--- TASK TO CARRY OUT ---
Look through the data below and show every line that includes "hand".

--- RAW DATA ---

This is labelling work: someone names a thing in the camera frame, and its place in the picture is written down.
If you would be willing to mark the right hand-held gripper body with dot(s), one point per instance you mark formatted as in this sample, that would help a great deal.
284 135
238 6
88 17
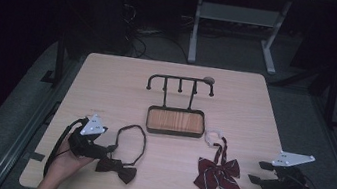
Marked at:
287 184

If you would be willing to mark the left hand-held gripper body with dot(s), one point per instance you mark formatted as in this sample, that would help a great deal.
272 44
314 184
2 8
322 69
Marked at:
94 127

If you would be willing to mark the dark plain bow tie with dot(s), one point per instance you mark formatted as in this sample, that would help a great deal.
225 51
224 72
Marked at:
118 168

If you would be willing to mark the black hook rack wooden tray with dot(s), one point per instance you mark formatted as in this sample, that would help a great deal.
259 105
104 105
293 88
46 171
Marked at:
175 121

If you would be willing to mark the person's left hand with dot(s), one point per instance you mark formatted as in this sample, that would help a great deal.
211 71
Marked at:
61 167

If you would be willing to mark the red striped bow tie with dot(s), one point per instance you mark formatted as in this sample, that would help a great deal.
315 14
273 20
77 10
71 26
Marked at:
219 178

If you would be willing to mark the grey tape strip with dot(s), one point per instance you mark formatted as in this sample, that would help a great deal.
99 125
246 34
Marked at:
35 156

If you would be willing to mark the small grey round disc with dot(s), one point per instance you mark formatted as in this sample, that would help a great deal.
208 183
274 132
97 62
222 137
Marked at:
209 79

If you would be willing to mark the white metal table frame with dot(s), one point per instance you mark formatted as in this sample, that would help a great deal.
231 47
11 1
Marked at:
239 14

--- OUTPUT FOR THIS EXERCISE ---
If you would be willing to mark the right hand-held gripper body with dot(s), one point per instance you mark formatted as in this sample, that would help a great deal.
If you would be willing to mark the left hand-held gripper body with dot(s), one point per instance you mark formatted as in this sample, that would help a great deal.
If you would be willing to mark the person's left hand with dot(s), one point per instance you mark formatted as in this sample, that would help a great deal.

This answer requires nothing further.